There are generally two kinds of tomatoes: the determinate kind or the indeterminate kind. The former, upon reaching maturity, flowers and fruits abundantly in a single batch. It then eventually dies. Its existence is best described by borrowing — and slightly editing — the dialogue in perhaps one of the best sci-fi films of the 80s, Blade Runner, “a candle that burns twice as bright only lasts half as long — and you have burned so very, very brightly, (determinate tomato).”
Indeterminate variants, on the other hand, live longer and gradually fruit throughout their respective lives.
And then there are the hybrid and heirloom types. The former are cross-pollinated versions which reflect the best traits of the parents. The catch here is that the next generation (if you replant the seeds of the hybrid) is that the offspring will likely have traits that are far from ideal reflected in many ways: fruit size being one of them. Some hybrid offspring may even be sterile.
Heirloom varieties, on the other hand, don’t have the downside of hybrid tomatoes. But neither do they have its best traits such as bigger size, resilience to disease, and ability to withstand pests.
Mother nature, indeed, doesn’t like her creations to have their cake and eat it too.
About pests, tomatoes are the favorite of leaf miners, mealy bugs, white flies, and powdery mildews. One can utilize homemade non-toxic pesticide to combat these annoyances. The usual go-to are the chilis and garlic concoction with some organic detergent (for the less picky, dish washing detergent will suffice) and some oil.
When all else fails, there’s also neem oil added with soap and water. Unlike the other pesticides that shoo away or kill pests upon contact, neem oil works differently. It’s biological warfare (urban farm-style). Once pests eat plants sprayed with neem oil, their bodies undergo chemical reactions. They eventually starve themselves to death.

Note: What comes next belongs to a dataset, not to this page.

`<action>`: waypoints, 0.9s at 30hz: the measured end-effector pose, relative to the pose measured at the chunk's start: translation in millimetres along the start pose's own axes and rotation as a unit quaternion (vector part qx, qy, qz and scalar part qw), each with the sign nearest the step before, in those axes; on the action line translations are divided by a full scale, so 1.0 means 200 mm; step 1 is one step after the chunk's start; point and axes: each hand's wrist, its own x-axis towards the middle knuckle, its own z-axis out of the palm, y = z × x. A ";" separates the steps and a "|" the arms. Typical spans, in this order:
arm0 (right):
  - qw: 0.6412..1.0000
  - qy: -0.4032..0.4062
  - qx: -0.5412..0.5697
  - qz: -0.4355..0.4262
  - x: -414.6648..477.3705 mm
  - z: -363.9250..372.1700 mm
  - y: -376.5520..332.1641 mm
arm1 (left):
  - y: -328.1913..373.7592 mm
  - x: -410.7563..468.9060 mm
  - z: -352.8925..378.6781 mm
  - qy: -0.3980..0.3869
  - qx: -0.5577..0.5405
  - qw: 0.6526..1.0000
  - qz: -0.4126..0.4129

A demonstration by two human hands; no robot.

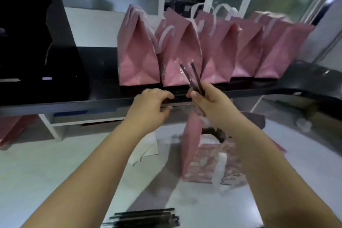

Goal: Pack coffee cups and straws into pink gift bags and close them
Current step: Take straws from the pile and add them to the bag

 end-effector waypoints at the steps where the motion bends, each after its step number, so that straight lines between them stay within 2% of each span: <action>1: 1.000 0.014 -0.005 0.006 0.00 -0.09 0.02 | 0.07 0.05 0.03 -0.001 -0.018 1.000 0.017; 4: 0.999 0.030 -0.015 0.030 -0.06 -0.31 0.15 | 0.26 0.13 0.15 -0.033 -0.048 0.995 0.086; 6: 0.996 0.004 -0.065 0.060 -0.10 -0.39 0.27 | 0.33 0.14 0.27 -0.062 -0.025 0.989 0.129; 9: 0.977 -0.057 -0.179 0.102 -0.16 -0.42 0.45 | 0.35 0.14 0.41 -0.098 0.010 0.988 0.118; 12: 0.938 -0.102 -0.296 0.148 -0.16 -0.44 0.60 | 0.31 0.12 0.46 -0.135 0.014 0.988 0.076; 15: 0.883 -0.166 -0.375 0.228 -0.07 -0.42 0.68 | 0.29 0.11 0.47 -0.157 0.012 0.986 0.052; 18: 0.850 -0.202 -0.430 0.227 0.01 -0.38 0.70 | 0.29 0.11 0.47 -0.168 0.016 0.984 0.053; 21: 0.859 -0.182 -0.444 0.180 -0.01 -0.38 0.64 | 0.30 0.10 0.46 -0.150 0.018 0.987 0.062; 25: 0.915 -0.138 -0.365 0.105 -0.11 -0.37 0.48 | 0.29 0.10 0.40 -0.059 0.021 0.995 0.082; 27: 0.930 -0.113 -0.344 0.060 -0.11 -0.32 0.37 | 0.27 0.11 0.34 -0.005 0.050 0.996 0.074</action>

For crawlers, like black ants that bring aphids that then sucks the life out of plants, the usual remedy is called diatomaceous earth. This is a powdery substance from ground fossilized diatoms.
They are harmless to human beings (and safe for dogs too) but are akin to microscopic knives for soft-bodied insects. When ants, for example, come across diatomaceous earth, it’s like they journeyed through a field that stabbed them a thousand times.
There are also pH-related pest control methods. For example, powdery mildew (these are the white stuff found underneath the leaves, often confused with aphids or white flies) hate an alkaline environment. Mix potassium bicarbonate (alkaline) with sufficient water and spray on the underside of infested leaves.
Besides pest problems, unlike leafy crops, tomatoes demand lots of nutrients. The usual deficiencies are potassium and calcium, especially for aquaponic setups. When tomato flowers fall off (the stem attached to the receptable weakens and yellows), that’s often a sign of lack of potassium. As for the fruit, if it suffers blossom rot, the culprit is likely lack of calcium.
There’s still much to say about tomatoes, but let’s discuss that at a later time. However, as parting words, lest the reader is discouraged from growing them, it must be said: there is no equivalent (in contrast to the store-bought kind) to the joy of growing your own tomatoes, seeing the flowers turn to fruits, witnessing the fruits turn from green to sun-ripened red, and then enjoying the rewards of a fresh harvest.